As mentioned in the comment I should put the query here and the code is perfectly working. The reason for this question is to find an improvement on it.

The link to the third party is to show the result of it otherwise would be difficult to visualize it here.

WITH statuses_flow AS (
    SELECT
        c.id,
        c.study_id,
        c.site_id,
        s.type AS status_type,
        s.timestamp AS status_from,
        sa.type,
        row_number() OVER (ORDER BY s.candidate_id,
            s.timestamp) AS row_no
    FROM
        public.candidates c
        JOIN public.statuses s ON s.candidate_id = c.id
        JOIN public.statuses sa ON sa.candidate_id = c.id
            AND sa.id in(
            SELECT
                max(id)
            FROM public.statuses
        GROUP BY
            candidate_id)
    WHERE
        c.study_id in('INIT1')
        AND c.site_id in('Test1')
        AND sa.type != 'ANONYMISED' ORDER BY
            row_no ASC
)
SELECT
    statuses_flow.id, statuses_flow.study_id AS "studyId", statuses_flow.site_id AS "siteId", statuses_flow.status_type AS "statusType", statuses_flow.status_from AS "statusFrom", next_status.status_from AS "statusTo", CASE WHEN next_status.status_from IS NULL THEN
        NULL
    ELSE
        (
        SELECT
            created_at AS first_contact
        FROM
            public.activities
        WHERE
            candidate_id = statuses_flow.id
            AND TYPE in('PHONE', 'SMS', 'EMAIL')
            AND created_at BETWEEN statuses_flow.status_from
            AND next_status.status_from ORDER BY
                created_at FETCH FIRST 1 ROWS ONLY)
    END AS "first_contact"
FROM
    statuses_flow
    LEFT JOIN statuses_flow next_status ON statuses_flow.id = next_status.id
        AND statuses_flow.row_no + 1 = next_status.row_no
WHERE
    statuses_flow.status_type in('PENDING_SITE', 'PENDING_CALLCENTER', 'INCOMPLETE', 'REJECTED_CALLCENTER', 'REJECTED_SITE', 'CONSENTED')
ORDER BY
    statuses_flow.id,
    statuses_flow.status_from

This query collects and returns some metrics joining 3 tables about candidates being in a specific status during a medical study process.

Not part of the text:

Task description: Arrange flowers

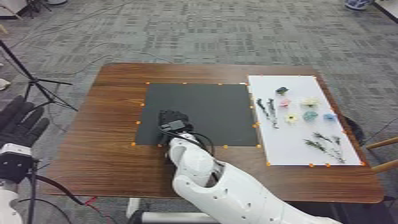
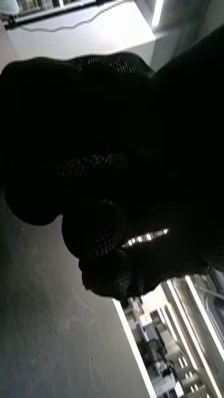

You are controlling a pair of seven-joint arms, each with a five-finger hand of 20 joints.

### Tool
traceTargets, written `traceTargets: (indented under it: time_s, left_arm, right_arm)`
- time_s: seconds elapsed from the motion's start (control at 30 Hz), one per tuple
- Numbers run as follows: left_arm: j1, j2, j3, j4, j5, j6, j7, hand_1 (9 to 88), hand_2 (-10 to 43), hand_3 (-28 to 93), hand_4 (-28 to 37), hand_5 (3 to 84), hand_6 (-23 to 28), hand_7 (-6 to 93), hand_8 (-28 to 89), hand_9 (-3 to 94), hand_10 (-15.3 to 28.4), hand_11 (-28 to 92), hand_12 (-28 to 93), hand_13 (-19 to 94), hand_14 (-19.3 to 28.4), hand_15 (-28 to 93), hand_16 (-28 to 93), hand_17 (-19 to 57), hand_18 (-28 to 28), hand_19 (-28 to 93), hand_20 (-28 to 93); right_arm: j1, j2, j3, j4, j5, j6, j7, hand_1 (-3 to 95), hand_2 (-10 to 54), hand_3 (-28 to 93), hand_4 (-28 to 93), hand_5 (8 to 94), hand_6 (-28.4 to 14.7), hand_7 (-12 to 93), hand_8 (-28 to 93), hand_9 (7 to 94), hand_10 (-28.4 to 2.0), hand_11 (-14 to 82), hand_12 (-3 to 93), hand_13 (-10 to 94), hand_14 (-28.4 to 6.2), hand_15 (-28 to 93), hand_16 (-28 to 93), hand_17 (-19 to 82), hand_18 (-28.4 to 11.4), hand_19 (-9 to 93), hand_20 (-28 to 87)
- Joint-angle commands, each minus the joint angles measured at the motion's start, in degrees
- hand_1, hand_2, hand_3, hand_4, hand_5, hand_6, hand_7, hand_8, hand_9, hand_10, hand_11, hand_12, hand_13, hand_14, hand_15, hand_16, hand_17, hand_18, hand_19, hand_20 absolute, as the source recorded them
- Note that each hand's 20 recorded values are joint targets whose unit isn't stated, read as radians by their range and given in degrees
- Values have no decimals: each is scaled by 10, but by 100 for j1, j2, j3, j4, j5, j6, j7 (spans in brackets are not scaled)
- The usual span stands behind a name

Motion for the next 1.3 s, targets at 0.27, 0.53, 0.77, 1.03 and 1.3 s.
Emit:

The query in the real life is very slow and needs some adjustments to be written better.

The indexes are already applied on the original DB but still would be useful to find a better way.

The section of the query which I'm not convinced at this point is lines 29 to 42 from the DB fiddle link above.

I was wondering if by any chance could be changed to use a left join or another method to make a better performance.

It is returning per every candidate something as for example for one candidate the table below

id studyId siteId statusType statusFrom statusTo first_contact
1 Study1 Site1 INCOMPLETE 2021-07-20 09:30:52.101055+00 2021-07-20 09:31:53.568346+00 NULL
1 Study1 Site1 PENDING_CALLCENTER 2021-07-20 09:31:53.568346+00 2021-07-20 09:35:34.171876+00 2021-07-20 09:31:55.849+00
1 Study1 Site1 PENDING_SITE 2021-07-20 09:35:34.171876+00 2021-07-20 09:52:42.185163+00 2021-07-20 09:35:56.642+00
1 Study1 Site1 REJECTED_SITE 2021-07-20 09:53:08.874271+00 NULL NULL

To explain, the same candidate, in a range of time can be in different statuses and for example, Candidate 1 (for simplicity C1) in the table above, was in 4 statuses.

C1 stayed in incomplete status from/to and on this status period was not contacted so that why we have null on last column first_contact.

C1 was contacted in the next 2 statuses and we determine the first_contact checking from the activities table the minimum activity timestamps of the types PHONE, EMAIL, and SMS in the range of time C1 was in that specific status from/to. The first_contact is the first time a candidate was contacted by EMAIL PHONE or SMS.

On the last status, we have statusTo = null so also firstContact is null.

The result I'm getting now is correct but seems not efficient to me and probably can get better but have no confidence in the way to manage the change in this situation.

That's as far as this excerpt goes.